● **PROBLEM**: From the listing below, copy out every line where the word "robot" appears.

● **ENTRIES PROVIDED**:
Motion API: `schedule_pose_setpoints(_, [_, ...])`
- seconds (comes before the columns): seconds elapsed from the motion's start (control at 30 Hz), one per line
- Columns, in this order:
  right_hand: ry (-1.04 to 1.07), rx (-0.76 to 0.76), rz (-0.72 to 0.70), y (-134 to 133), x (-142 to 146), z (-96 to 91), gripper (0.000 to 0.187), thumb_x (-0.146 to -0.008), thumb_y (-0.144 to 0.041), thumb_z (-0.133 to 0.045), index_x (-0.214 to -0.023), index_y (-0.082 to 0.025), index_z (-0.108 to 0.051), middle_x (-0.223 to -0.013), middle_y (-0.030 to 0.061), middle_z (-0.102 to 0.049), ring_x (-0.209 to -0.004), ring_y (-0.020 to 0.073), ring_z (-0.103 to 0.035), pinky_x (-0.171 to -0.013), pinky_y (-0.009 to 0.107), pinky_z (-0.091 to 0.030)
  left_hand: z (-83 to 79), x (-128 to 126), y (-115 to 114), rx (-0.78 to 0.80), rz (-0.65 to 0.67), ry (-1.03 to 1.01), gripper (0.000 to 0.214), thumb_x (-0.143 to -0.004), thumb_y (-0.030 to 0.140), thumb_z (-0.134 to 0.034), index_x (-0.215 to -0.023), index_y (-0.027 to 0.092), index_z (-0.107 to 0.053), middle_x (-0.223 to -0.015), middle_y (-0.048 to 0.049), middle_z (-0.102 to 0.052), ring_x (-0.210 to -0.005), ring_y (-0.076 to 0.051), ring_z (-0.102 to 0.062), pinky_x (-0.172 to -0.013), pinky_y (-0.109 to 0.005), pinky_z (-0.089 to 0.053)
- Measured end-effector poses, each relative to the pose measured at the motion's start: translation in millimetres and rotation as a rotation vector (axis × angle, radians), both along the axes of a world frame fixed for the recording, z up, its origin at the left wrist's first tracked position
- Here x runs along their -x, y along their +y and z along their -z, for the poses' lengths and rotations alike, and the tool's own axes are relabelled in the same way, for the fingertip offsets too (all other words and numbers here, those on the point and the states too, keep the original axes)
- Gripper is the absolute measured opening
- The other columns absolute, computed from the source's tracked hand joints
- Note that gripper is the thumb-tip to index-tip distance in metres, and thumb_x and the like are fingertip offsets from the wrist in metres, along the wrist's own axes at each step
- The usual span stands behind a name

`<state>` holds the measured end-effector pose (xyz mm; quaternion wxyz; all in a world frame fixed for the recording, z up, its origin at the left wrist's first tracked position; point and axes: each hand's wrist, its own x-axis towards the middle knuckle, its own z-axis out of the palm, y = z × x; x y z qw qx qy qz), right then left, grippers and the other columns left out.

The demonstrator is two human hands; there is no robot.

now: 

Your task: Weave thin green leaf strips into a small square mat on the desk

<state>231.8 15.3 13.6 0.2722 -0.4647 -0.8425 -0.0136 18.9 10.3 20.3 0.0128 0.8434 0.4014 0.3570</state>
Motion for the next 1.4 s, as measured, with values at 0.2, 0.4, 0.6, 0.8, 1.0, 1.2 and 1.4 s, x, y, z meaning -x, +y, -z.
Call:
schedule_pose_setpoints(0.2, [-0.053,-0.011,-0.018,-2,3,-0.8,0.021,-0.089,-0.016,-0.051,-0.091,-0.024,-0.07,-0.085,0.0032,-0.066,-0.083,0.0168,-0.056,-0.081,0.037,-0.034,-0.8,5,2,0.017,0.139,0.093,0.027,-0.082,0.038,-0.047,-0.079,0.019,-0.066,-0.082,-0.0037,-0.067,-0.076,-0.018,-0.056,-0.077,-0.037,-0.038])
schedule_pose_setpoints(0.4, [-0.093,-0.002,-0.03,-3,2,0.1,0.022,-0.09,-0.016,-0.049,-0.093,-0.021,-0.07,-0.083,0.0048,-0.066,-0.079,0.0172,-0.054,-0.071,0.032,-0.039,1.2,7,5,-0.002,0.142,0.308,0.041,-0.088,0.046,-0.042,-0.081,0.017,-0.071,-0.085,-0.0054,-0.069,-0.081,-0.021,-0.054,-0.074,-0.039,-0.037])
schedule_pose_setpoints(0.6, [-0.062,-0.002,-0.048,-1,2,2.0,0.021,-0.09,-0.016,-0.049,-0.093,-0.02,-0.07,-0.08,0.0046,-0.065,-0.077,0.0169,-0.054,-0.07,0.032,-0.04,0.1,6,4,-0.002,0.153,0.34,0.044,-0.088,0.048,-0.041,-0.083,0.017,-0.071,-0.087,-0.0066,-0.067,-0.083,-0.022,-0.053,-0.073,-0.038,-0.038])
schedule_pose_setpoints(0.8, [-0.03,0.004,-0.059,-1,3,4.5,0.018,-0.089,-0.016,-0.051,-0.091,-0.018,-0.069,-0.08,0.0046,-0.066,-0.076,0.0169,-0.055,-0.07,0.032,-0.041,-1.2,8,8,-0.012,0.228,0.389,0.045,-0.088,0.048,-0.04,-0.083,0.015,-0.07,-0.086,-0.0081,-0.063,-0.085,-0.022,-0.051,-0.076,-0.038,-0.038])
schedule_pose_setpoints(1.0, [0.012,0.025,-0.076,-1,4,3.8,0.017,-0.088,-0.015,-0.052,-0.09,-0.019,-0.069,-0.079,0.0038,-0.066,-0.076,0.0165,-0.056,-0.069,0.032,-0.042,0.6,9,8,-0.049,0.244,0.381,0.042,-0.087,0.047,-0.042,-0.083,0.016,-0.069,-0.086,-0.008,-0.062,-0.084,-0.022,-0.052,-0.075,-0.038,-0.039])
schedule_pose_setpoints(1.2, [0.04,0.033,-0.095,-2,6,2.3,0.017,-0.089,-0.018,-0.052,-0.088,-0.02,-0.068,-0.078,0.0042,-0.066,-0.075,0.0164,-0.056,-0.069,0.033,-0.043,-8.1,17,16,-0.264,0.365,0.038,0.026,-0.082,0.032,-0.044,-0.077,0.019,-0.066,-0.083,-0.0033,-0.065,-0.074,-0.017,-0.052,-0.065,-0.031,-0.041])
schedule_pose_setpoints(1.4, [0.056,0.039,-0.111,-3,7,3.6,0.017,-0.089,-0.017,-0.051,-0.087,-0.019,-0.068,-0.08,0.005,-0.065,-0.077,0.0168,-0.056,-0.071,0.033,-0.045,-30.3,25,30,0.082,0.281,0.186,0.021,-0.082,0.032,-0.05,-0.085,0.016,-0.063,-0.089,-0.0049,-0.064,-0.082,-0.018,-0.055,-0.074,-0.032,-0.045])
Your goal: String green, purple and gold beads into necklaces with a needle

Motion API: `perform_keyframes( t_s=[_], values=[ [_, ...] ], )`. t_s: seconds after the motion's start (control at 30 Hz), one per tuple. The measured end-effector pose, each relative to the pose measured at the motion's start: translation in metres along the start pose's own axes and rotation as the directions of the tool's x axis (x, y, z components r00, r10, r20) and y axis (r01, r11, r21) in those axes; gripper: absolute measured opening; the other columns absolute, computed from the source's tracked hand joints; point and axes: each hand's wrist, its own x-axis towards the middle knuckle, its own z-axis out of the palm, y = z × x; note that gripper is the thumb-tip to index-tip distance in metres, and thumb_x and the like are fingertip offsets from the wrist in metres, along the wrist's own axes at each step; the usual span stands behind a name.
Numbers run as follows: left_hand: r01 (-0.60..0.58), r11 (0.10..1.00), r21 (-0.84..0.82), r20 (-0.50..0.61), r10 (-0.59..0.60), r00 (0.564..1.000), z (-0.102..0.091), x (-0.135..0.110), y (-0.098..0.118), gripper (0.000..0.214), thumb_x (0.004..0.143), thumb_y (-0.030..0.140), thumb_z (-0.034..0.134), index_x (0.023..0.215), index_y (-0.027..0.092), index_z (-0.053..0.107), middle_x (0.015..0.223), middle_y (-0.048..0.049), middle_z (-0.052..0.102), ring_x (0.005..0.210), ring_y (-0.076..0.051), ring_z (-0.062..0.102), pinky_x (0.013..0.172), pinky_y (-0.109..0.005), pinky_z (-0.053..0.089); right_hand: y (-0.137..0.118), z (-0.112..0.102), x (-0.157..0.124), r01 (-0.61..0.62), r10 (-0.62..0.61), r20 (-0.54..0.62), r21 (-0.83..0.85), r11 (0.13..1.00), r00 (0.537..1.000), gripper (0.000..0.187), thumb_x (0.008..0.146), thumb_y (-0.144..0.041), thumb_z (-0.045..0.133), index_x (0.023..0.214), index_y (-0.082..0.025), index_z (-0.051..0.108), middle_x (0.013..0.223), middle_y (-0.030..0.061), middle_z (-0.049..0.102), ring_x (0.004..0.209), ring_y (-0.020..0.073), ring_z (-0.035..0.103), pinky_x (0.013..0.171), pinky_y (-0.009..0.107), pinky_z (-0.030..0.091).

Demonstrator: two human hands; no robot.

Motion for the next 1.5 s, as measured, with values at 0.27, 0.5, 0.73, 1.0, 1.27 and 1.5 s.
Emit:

● **SOLUTION**:
The demonstrator is two human hands; there is no robot.
Demonstrator: two human hands; no robot.

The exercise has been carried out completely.